Problem to work on:
From the first line of the material through the line containing "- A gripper", restate everything word for word and nothing more.

Raw data:
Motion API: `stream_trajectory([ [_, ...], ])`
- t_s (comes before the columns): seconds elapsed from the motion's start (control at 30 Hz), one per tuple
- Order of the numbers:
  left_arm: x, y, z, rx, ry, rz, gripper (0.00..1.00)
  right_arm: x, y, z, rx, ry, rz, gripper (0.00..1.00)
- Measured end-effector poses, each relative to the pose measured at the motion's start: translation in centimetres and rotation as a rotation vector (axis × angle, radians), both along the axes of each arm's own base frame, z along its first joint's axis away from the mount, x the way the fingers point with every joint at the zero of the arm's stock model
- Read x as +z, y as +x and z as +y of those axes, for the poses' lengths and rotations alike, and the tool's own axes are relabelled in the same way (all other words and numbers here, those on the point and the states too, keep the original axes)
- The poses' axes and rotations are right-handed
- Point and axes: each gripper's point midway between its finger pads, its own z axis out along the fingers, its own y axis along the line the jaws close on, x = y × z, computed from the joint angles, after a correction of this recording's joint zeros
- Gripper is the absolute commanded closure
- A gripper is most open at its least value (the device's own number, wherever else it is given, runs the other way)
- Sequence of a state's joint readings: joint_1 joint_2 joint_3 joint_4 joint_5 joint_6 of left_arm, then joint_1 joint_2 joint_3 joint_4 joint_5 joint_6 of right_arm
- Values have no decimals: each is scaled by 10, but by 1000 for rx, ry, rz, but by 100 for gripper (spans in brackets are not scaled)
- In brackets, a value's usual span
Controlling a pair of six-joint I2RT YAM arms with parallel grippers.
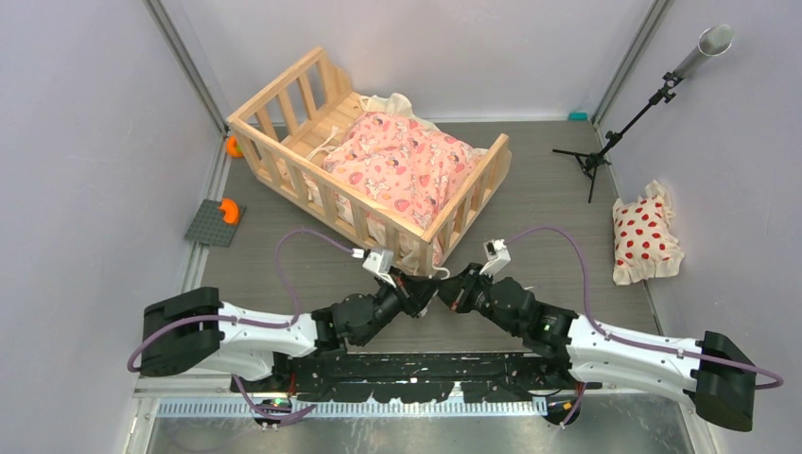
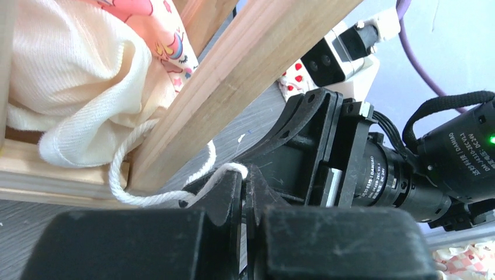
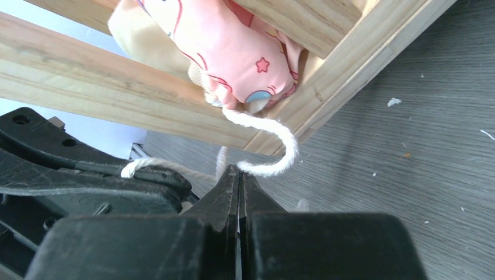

Response box:
Motion API: `stream_trajectory([ [_, ...], ])`
- t_s (comes before the columns): seconds elapsed from the motion's start (control at 30 Hz), one per tuple
- Order of the numbers:
  left_arm: x, y, z, rx, ry, rz, gripper (0.00..1.00)
  right_arm: x, y, z, rx, ry, rz, gripper (0.00..1.00)
- Measured end-effector poses, each relative to the pose measured at the motion's start: translation in centimetres and rotation as a rotation vector (axis × angle, radians), both along the axes of each arm's own base frame, z along its first joint's axis away from the mount, x the way the fingers point with every joint at the zero of the arm's stock model
- Read x as +z, y as +x and z as +y of those axes, for the poses' lengths and rotations alike, and the tool's own axes are relabelled in the same way (all other words and numbers here, those on the point and the states too, keep the original axes)
- The poses' axes and rotations are right-handed
- Point and axes: each gripper's point midway between its finger pads, its own z axis out along the fingers, its own y axis along the line the jaws close on, x = y × z, computed from the joint angles, after a correction of this recording's joint zeros
- Gripper is the absolute commanded closure
- A gripper is most open at its least value (the device's own number, wherever else it is given, runs the other way)

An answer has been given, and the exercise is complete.